Type 1 diabetes is when pancreatic cells that produce Insulin damaged by autoimmune antibodies and production of Insulin is ceased.

Type 3c diabetes is when there is physical damage to the pancreas from inflammation/trauma/surgery or such, that leads to low or no insulin secretion.

There are other types/causes of diabetes, like Monogenic Diabetes, when one single gene mutation causes diabetes, those cases are very rare.

All Diabetes types have a genetic predisposition, some are more and some are less. We think that type 2 Diabetes is mostly genetic. You see that best at family reunions, where grandpa Harry, uncle Joe, aunt Marie and cousin Charlie all have diabetes. Growing in this family puts strong pressure and sense of inevitability. However, a majority of risks come from our habits that were learned to grow in our family unit: what we eat, how we exercise, how much stress were have etc.
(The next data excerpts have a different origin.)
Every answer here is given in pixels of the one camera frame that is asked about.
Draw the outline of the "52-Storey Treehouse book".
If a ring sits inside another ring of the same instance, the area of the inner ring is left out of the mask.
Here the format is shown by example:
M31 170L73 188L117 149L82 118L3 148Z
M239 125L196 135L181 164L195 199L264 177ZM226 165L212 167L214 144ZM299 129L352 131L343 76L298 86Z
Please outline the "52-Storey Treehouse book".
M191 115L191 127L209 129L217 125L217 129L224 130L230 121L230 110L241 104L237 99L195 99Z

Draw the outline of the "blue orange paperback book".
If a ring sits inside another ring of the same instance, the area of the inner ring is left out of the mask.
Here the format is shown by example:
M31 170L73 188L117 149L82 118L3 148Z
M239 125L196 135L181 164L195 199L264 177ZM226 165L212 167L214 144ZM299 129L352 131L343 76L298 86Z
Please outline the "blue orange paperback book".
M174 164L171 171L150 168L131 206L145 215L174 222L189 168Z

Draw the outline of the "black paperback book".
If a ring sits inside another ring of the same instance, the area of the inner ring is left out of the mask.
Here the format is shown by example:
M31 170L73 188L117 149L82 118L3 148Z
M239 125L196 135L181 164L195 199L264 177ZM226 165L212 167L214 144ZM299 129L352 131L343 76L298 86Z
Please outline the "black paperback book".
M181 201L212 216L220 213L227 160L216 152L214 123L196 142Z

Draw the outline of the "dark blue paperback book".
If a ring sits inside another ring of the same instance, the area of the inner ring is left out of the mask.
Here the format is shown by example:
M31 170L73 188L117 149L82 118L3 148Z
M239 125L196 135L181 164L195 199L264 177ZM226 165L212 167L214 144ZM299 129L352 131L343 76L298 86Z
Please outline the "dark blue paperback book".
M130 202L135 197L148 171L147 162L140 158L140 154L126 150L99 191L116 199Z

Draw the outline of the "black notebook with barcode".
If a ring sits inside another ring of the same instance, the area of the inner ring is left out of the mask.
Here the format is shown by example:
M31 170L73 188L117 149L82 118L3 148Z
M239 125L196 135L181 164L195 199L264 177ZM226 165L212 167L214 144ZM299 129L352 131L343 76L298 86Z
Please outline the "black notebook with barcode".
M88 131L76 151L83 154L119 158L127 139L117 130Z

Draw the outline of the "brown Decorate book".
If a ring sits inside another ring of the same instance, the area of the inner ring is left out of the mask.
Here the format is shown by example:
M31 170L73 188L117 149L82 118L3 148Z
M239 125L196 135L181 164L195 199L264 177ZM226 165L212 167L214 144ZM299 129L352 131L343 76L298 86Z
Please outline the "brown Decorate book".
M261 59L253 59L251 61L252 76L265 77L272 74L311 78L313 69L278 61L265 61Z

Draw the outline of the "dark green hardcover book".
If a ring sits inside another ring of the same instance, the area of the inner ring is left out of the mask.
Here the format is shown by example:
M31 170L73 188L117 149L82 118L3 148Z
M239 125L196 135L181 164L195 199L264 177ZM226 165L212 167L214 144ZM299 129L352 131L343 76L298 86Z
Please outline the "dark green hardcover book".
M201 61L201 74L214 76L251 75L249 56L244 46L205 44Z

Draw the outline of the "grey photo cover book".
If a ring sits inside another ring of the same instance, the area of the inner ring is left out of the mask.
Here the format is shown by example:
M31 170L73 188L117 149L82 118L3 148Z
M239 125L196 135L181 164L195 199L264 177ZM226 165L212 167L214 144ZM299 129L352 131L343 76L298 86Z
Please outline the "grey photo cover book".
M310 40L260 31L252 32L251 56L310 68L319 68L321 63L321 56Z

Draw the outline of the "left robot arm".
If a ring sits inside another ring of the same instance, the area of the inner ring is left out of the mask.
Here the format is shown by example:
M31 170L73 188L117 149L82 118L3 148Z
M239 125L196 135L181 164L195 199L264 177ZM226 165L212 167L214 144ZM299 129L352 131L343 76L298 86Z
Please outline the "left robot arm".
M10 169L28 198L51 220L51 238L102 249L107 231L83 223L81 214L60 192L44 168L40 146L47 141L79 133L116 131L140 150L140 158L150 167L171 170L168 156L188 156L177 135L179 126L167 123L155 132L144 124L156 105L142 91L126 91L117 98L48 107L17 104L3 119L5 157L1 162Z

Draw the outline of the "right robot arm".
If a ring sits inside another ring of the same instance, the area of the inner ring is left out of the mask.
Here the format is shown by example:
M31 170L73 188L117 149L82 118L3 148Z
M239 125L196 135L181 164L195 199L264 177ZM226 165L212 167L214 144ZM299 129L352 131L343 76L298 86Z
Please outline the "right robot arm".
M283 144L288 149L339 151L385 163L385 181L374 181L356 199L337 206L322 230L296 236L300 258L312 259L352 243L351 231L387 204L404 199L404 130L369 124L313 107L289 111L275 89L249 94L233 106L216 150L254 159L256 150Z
Over the last 20 years, management of type 2 diabetes became easier with the approval of new classes of medications. Diet and exercise are still main staples of Diabetes management and prevention. In the old study Diabetes Prevention Program, patients with prediabetes who lost about 7% of their weight, exercised 5 days a week for 30 mins was able to reduce the risk of progression to diabetes by 58 percent. About 5 percent of the lifestyle intervention group developed diabetes each year during the study period, compared with 11 percent of those in the placebo group. https://www.niddk.nih.gov/about-niddk/research-areas/diabetes/diabetes-prevention-program-dpp/Pages/default.aspx

More recent studies show that we can prevent type 2 diabetes by losing weight through diet/surgery or weight loss medications and staying fit with different activities.

 

What about type 1 diabetes? it definitely has genetic markers, but usually requires "second hit"-viral infection, significant emotional stress or simply unknown. Type 1 diabetes is harder to control and requires more diligence, more "hair care" if you go with that analogy and with that- less "bad hair days". With new technology, that allows continuous glucose monitoring and continuous insulin delivery per pump or better Insulins in general, it is becoming easier. Type 1 diabetes is full-time work on its own, but with a system in place and proper education about insulins and exploration of your body's reaction to food/stress/exercise, it is possible to live a full life and avoid complications or "hair tangles". Several studies are ongoing that study anti-diabetes vaccines and other ways to prevent diabetes type 1. 

As we celebrate Diabetes Day and Diabetes Month, I want to honor all the people who have to deal with diabetes every moment of their lived and give hope to them and their relatives, that it can be the preventable or at least manageable condition.